> _EXERCISE_: From the records below, set down exactly the lines starting with the line that contains "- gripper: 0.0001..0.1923" and going on through the line that contains "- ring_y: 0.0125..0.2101". Nothing else is wanted.

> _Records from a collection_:
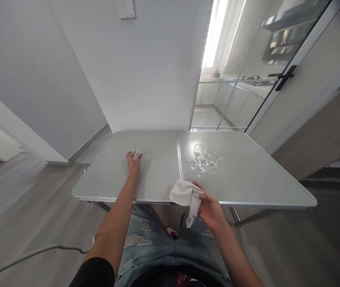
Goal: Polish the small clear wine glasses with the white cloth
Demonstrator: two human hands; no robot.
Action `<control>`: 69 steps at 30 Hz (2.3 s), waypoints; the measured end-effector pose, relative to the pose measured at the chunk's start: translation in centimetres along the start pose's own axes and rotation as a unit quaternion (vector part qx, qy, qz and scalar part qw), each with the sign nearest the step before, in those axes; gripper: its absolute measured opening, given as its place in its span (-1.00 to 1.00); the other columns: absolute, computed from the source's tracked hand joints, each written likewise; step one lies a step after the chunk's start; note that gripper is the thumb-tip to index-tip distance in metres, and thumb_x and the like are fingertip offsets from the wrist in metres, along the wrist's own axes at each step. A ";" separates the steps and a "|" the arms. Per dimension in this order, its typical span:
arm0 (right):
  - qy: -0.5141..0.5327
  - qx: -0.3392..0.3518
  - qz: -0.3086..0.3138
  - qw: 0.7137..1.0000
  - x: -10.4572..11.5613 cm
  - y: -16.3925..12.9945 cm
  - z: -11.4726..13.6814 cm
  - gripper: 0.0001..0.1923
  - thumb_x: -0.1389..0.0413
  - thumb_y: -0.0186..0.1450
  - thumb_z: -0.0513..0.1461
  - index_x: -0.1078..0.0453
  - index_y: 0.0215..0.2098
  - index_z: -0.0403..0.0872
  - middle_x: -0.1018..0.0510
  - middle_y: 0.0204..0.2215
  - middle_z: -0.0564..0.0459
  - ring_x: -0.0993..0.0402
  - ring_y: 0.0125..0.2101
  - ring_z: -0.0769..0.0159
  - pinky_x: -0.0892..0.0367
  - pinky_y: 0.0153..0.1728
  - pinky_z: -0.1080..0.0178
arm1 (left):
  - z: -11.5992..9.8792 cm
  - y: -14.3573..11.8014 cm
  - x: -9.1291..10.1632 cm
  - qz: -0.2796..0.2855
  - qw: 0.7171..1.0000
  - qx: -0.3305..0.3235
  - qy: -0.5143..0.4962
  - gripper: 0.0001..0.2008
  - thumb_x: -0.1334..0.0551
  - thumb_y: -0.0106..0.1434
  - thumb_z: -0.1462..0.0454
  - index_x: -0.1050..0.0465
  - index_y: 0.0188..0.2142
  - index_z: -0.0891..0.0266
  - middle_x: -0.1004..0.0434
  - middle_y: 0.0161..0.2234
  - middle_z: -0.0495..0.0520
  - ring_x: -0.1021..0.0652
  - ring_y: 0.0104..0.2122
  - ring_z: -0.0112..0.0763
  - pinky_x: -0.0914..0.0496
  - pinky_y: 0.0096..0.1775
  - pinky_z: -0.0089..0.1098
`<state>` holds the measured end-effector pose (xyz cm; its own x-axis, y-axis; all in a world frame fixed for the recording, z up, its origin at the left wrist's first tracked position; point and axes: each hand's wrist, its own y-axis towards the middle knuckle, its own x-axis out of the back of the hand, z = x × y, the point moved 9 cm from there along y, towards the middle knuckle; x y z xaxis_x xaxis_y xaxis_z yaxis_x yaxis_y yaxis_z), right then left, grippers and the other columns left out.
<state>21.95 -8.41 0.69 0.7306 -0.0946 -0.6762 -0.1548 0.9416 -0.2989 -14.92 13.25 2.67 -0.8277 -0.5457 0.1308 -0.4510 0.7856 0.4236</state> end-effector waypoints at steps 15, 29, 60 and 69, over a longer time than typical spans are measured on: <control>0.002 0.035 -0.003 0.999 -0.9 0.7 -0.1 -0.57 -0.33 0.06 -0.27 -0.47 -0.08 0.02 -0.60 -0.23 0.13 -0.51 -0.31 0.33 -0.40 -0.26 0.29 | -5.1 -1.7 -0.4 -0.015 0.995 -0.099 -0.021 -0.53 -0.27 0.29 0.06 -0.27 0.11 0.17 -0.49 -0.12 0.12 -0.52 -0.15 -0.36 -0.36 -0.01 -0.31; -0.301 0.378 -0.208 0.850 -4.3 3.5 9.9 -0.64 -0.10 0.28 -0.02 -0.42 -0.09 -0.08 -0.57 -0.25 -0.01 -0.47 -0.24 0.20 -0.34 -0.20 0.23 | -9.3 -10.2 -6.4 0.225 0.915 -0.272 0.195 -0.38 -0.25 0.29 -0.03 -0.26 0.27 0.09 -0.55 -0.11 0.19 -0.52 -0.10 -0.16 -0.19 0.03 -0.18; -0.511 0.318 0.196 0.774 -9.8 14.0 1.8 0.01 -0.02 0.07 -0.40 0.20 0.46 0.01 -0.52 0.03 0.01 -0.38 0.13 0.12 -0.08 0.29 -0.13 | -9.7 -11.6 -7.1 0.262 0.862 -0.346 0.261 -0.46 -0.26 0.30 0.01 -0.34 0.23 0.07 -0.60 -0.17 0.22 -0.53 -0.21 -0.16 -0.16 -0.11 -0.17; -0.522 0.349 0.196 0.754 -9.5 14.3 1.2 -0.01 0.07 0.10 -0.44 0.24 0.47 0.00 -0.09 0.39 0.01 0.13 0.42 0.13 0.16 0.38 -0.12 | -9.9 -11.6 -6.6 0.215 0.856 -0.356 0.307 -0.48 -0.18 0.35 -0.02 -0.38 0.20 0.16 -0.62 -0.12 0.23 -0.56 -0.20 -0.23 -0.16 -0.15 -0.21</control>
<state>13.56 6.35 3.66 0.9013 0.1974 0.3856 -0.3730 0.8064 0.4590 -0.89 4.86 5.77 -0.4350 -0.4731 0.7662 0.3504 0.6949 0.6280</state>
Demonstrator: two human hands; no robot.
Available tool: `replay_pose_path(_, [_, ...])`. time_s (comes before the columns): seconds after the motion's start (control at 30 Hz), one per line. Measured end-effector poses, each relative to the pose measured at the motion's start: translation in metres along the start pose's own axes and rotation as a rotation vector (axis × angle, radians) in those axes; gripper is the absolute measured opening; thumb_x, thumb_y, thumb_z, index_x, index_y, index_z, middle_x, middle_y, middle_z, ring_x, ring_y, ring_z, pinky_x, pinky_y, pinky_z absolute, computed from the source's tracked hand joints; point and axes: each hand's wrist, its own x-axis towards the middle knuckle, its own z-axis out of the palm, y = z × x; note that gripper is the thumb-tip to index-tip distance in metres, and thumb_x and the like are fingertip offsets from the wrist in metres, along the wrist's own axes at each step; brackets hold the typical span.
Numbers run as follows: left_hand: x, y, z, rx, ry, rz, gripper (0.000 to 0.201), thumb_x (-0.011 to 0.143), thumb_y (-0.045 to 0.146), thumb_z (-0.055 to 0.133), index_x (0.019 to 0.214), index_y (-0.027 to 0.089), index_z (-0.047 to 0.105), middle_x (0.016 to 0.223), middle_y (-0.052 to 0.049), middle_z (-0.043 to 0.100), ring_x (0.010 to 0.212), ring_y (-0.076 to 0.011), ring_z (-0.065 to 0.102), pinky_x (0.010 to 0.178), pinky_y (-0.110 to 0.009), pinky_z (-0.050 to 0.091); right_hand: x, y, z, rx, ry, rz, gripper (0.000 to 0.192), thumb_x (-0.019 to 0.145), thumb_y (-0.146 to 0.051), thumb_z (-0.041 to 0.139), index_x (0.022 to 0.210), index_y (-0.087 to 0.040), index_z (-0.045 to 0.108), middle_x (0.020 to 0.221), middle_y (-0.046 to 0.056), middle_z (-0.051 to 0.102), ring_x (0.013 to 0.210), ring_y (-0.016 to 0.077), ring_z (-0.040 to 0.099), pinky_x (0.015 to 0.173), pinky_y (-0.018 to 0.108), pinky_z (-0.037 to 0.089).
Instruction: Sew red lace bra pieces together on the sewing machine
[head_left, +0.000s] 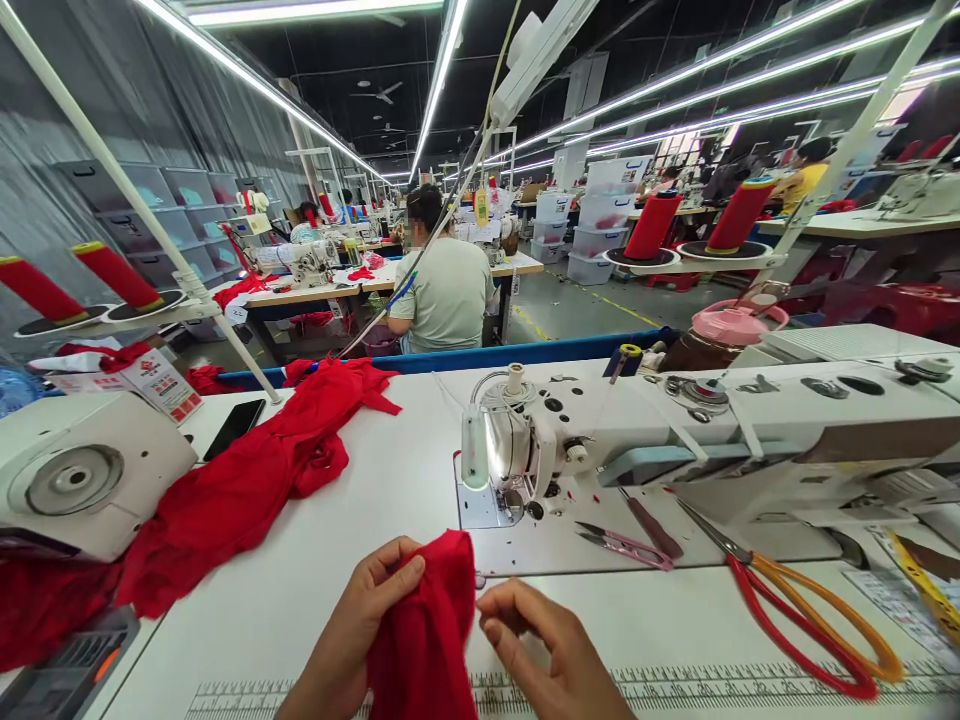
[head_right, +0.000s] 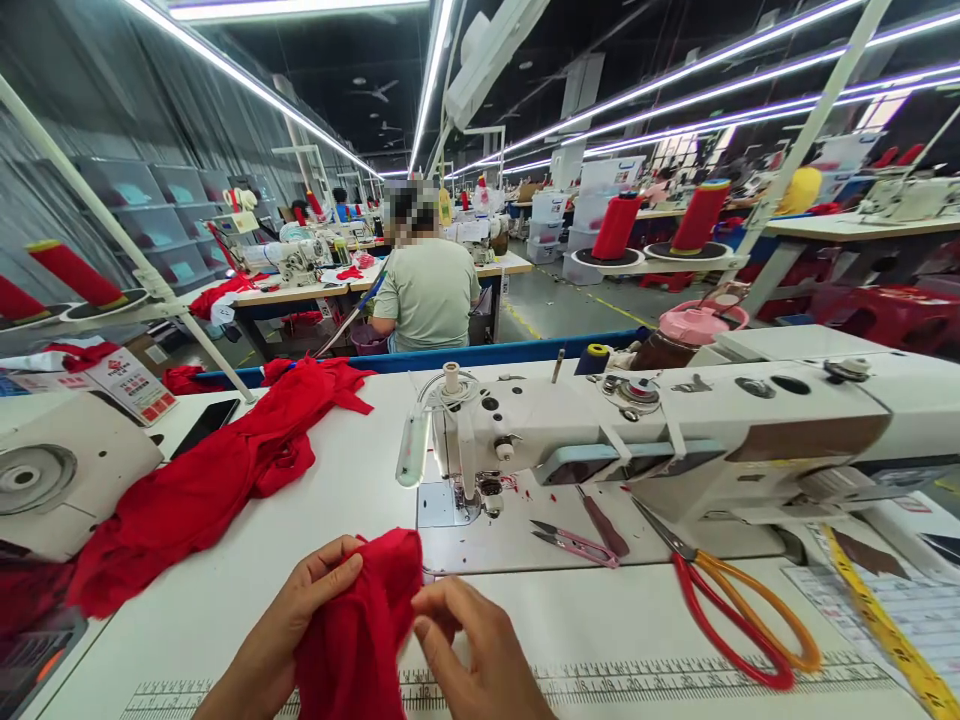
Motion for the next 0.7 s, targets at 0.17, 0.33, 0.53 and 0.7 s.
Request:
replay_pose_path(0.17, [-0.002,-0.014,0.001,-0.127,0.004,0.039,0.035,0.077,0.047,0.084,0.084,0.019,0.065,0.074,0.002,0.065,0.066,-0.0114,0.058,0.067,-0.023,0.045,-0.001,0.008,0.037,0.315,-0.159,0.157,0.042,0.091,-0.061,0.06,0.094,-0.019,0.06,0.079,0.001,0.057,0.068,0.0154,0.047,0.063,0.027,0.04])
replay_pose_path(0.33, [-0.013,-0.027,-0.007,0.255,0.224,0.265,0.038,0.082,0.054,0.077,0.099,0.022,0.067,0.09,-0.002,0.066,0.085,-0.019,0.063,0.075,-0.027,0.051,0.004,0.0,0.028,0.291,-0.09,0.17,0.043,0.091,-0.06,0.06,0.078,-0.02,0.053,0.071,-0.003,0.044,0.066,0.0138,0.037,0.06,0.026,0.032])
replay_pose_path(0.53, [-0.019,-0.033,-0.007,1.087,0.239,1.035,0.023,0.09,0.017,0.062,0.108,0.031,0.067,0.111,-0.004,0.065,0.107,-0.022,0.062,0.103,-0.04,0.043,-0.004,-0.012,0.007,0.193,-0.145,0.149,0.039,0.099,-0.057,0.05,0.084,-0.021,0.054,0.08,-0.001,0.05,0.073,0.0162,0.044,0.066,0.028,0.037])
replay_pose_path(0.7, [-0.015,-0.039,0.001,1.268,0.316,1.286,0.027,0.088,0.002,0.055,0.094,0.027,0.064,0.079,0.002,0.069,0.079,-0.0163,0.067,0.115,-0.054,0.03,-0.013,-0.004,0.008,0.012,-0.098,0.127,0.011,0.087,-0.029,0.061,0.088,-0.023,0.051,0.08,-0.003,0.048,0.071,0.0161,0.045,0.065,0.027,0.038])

> _RESPONSE_:
  - gripper: 0.0001..0.1923
  - thumb_x: -0.1389..0.0413
  - thumb_y: -0.0186..0.1450
  - thumb_z: -0.0513..0.1461
  - index_x: -0.1078..0.0453
  - index_y: 0.0215..0.2098
  - index_z: -0.0403..0.0872
  - middle_x: -0.1018..0.0510
  - middle_y: 0.0204..0.2215
  - middle_z: -0.0564..0.0459
  - ring_x: -0.0993..0.0402
  - ring_y: 0.0125..0.2101

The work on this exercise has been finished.